→ Work instruction: All lines from the one with "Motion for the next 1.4" to the end of the data: return those exactly, and only those.
[Records for processing — start]
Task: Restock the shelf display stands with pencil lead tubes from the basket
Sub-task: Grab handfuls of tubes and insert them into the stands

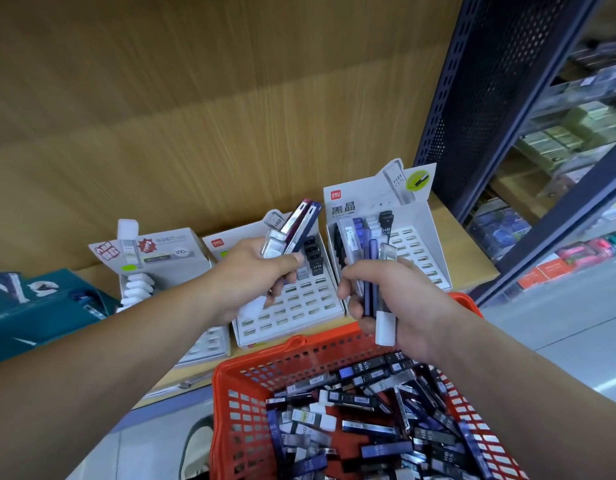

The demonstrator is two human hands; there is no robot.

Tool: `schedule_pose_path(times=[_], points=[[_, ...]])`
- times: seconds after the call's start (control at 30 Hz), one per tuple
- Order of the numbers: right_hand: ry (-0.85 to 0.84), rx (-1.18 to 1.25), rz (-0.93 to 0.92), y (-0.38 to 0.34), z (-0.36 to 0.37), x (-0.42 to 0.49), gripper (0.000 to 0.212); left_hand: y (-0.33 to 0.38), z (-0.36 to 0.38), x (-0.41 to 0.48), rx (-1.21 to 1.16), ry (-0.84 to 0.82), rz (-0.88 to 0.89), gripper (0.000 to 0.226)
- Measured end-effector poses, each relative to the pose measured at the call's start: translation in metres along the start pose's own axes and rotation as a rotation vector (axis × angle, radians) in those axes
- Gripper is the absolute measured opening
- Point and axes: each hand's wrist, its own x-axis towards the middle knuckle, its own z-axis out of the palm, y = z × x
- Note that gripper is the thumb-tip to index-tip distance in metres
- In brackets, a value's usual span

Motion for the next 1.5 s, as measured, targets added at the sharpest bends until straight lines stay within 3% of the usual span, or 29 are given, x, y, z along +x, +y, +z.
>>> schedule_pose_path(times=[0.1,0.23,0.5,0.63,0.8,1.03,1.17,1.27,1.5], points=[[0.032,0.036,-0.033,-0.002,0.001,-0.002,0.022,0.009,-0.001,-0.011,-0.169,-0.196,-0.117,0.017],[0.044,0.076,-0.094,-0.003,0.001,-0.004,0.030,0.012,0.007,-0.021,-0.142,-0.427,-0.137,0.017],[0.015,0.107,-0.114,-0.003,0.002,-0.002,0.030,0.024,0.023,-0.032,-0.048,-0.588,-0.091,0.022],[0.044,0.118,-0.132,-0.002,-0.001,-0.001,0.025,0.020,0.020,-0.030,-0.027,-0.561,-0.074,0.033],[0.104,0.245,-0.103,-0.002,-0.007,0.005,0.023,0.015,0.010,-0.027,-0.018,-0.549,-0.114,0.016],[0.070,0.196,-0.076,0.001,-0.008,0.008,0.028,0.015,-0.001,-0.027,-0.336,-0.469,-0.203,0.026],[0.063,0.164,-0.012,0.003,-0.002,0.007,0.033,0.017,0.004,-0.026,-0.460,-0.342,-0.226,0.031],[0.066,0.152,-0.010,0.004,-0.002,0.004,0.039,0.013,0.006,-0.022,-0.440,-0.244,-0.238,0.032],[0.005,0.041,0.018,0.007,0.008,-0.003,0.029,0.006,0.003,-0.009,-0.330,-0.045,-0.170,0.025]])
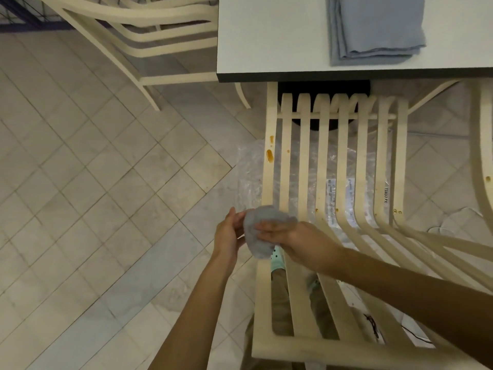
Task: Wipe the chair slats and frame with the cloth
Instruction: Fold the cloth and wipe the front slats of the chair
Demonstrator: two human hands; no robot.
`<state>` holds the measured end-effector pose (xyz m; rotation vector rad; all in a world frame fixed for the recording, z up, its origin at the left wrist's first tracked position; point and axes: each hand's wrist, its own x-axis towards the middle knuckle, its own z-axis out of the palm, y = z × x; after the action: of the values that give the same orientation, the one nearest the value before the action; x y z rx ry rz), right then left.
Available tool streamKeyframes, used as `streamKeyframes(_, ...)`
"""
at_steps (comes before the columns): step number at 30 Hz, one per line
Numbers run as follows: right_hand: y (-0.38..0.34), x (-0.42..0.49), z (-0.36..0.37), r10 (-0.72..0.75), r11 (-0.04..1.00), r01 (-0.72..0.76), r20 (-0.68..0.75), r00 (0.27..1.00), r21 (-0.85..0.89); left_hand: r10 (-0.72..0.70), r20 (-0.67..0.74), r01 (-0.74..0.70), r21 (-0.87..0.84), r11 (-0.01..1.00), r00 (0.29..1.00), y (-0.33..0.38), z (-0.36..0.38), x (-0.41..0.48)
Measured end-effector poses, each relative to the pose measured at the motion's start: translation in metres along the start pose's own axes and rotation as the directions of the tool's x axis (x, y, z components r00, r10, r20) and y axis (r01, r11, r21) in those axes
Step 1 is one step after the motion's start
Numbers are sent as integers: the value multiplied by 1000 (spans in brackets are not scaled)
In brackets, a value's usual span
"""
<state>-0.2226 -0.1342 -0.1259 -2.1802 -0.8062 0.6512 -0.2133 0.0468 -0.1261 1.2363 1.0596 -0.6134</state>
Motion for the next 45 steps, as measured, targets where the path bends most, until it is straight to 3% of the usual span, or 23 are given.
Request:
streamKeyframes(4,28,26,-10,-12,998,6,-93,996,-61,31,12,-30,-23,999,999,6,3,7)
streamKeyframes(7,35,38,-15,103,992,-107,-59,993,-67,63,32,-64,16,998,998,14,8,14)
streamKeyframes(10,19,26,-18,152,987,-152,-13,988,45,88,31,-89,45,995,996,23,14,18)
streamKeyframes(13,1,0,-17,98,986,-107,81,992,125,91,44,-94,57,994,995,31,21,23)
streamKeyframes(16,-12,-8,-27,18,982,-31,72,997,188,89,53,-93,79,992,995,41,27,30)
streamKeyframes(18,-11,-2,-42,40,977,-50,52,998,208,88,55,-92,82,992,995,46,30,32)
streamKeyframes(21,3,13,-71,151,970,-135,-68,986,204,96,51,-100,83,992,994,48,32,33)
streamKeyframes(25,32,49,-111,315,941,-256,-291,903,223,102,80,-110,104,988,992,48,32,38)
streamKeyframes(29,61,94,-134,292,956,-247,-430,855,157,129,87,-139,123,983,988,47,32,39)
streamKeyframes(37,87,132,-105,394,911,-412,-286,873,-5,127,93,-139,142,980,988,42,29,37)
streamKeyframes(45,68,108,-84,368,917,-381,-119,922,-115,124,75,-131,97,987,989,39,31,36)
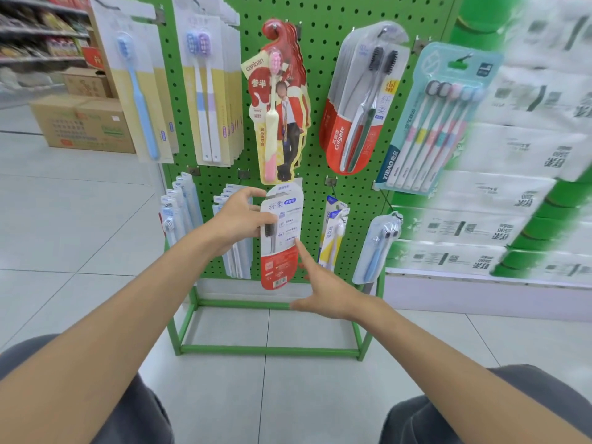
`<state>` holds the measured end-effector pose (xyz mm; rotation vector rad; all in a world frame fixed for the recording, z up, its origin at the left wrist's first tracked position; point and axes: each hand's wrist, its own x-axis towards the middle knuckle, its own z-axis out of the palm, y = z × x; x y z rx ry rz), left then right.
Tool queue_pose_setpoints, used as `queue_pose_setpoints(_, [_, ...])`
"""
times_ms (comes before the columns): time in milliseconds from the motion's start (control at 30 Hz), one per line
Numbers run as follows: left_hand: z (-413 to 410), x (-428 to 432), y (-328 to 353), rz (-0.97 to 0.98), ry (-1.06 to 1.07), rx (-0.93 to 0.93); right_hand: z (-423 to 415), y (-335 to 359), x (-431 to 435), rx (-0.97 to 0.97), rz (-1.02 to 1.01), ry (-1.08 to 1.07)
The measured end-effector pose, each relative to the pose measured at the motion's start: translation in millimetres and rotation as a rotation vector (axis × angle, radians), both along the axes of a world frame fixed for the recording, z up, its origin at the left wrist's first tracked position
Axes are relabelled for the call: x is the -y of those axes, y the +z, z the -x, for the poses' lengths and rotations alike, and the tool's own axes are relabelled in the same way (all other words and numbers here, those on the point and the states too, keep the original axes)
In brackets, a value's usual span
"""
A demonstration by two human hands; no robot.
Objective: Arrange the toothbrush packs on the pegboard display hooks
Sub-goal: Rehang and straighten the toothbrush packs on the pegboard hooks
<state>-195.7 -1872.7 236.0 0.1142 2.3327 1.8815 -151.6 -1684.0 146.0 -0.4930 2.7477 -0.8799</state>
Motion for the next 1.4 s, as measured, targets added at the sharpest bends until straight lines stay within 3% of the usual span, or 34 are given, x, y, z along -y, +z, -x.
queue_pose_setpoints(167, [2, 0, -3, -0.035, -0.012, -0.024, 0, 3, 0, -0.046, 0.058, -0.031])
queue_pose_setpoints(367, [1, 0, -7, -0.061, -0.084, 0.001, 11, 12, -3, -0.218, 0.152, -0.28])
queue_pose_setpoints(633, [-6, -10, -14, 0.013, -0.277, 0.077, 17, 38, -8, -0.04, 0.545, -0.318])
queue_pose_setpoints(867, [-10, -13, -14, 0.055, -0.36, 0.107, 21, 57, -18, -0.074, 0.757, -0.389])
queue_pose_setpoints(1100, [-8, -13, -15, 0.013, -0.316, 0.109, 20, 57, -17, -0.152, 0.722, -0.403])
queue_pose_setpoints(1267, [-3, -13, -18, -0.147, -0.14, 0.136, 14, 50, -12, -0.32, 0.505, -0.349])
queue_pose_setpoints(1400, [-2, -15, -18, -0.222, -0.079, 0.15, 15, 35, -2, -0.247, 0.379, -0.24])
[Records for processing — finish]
→ Exercise answer:
Motion for the next 1.4 s, as measured, targets added at the sharpest bends until straight lines stay within 3% of the usual span, or 34 are given, x, y, z along -y, +z, -x.
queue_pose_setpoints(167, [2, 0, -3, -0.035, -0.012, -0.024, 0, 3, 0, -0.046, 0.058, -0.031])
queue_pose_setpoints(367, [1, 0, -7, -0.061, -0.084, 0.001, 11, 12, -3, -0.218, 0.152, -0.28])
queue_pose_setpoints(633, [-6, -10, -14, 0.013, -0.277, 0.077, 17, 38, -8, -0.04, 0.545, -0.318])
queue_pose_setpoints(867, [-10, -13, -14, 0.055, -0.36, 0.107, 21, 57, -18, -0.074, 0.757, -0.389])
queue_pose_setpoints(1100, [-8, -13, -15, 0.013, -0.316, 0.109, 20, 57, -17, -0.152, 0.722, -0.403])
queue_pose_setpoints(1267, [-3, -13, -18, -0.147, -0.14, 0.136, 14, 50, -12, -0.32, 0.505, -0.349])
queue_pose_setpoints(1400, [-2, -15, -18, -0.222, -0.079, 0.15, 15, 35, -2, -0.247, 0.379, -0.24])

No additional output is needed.